- About this exercise -
A single number is required: how many lines in the data below contain "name".

- Supplied material -
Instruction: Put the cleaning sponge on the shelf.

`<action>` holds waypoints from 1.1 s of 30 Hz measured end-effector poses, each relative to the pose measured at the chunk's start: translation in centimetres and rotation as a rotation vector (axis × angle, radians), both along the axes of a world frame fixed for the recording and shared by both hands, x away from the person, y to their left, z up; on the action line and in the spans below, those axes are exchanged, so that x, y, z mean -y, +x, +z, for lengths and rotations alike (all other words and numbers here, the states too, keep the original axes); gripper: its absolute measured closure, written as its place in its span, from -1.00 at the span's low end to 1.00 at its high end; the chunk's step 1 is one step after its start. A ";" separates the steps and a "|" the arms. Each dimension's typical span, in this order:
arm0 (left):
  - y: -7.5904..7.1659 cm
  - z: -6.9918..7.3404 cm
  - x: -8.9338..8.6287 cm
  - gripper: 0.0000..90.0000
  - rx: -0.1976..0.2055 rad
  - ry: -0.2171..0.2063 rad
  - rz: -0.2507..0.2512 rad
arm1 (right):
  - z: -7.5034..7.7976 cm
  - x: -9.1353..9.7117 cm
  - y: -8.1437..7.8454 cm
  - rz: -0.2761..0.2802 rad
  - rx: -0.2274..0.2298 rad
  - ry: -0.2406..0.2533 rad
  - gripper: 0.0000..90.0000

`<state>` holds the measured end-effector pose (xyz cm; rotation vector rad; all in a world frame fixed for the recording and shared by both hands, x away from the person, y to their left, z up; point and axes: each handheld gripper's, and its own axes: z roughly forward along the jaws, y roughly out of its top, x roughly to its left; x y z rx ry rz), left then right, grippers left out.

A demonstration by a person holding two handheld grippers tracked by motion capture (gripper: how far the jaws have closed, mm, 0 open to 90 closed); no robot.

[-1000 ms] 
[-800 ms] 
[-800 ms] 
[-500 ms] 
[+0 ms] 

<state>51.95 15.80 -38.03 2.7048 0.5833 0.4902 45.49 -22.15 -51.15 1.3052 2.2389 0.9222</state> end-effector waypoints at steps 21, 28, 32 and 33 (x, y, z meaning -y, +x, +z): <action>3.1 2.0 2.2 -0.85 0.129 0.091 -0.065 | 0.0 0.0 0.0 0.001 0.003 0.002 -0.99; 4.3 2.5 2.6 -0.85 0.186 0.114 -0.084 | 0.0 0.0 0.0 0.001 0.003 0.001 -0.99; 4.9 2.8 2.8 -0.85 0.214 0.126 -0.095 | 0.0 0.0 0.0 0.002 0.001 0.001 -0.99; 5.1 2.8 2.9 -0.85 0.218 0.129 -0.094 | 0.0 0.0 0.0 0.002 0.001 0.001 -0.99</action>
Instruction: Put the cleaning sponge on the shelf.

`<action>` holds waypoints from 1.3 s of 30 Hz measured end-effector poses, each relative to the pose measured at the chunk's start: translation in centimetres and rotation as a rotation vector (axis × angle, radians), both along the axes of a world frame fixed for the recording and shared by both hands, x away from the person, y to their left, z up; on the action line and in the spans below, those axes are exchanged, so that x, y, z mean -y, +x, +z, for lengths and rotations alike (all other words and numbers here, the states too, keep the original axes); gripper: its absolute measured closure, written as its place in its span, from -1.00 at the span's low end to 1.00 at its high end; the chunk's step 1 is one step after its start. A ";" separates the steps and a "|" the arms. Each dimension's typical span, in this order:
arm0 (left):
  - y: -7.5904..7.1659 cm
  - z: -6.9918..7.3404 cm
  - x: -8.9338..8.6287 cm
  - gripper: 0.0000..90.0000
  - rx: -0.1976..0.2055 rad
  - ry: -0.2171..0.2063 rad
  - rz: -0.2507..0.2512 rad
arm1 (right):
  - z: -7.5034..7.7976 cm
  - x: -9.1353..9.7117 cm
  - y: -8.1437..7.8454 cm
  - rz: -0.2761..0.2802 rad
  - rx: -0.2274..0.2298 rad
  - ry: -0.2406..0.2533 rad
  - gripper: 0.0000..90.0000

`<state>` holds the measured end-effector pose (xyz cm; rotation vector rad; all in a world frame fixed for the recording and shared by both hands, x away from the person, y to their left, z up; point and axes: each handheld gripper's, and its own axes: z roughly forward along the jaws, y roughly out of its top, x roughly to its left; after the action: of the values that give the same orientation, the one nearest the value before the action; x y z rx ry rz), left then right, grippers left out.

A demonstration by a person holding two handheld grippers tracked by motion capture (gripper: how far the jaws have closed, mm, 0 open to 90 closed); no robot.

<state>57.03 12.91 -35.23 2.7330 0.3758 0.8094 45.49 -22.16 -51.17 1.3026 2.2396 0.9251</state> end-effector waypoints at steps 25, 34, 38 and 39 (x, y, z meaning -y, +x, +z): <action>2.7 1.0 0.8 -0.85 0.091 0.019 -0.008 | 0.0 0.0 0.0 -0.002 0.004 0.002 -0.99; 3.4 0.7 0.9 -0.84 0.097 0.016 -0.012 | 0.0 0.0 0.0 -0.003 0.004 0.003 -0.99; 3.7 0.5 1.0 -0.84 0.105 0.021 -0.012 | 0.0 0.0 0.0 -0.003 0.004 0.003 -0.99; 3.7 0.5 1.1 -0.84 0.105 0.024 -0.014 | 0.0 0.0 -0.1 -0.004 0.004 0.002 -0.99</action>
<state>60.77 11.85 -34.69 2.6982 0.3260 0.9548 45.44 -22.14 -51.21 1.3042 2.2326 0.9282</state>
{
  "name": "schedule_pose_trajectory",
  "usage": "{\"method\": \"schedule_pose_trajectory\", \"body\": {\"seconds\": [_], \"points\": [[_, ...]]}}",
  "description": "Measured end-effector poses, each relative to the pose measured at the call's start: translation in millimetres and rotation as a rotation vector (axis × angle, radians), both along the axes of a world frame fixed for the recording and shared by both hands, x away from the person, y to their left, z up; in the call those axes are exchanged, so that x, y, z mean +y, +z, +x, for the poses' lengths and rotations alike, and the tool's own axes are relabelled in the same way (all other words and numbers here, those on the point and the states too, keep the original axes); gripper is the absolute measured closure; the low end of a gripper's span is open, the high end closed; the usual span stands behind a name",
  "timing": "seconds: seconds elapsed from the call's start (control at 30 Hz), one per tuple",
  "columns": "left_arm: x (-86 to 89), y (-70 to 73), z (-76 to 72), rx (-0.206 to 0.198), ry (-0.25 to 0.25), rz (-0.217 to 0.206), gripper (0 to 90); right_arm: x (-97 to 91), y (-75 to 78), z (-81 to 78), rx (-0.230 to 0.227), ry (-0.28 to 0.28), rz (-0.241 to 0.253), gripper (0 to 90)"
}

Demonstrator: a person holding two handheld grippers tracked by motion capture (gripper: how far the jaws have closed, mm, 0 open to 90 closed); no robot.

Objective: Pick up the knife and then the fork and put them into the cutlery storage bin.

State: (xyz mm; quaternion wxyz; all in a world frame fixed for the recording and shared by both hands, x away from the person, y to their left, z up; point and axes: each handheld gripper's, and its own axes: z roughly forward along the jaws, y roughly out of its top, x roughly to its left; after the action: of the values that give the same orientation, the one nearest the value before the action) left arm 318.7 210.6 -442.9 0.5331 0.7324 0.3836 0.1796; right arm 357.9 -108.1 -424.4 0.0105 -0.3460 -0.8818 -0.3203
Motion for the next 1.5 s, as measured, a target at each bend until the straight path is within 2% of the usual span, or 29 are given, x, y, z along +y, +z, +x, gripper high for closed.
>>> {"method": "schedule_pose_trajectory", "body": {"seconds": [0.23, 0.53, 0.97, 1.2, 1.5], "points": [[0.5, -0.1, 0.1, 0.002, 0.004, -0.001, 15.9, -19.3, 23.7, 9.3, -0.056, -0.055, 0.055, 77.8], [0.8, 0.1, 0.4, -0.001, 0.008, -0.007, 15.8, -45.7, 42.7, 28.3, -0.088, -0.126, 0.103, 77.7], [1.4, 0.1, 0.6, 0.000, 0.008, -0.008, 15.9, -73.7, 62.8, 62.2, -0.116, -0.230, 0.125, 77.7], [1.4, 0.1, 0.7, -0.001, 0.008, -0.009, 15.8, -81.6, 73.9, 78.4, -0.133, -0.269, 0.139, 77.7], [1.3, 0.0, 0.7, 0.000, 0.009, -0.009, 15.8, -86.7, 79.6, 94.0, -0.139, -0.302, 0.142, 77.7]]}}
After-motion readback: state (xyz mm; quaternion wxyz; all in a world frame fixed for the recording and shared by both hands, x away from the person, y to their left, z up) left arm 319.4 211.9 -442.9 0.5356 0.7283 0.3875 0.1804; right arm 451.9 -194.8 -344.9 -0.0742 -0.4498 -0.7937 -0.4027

- Output of the exercise -
2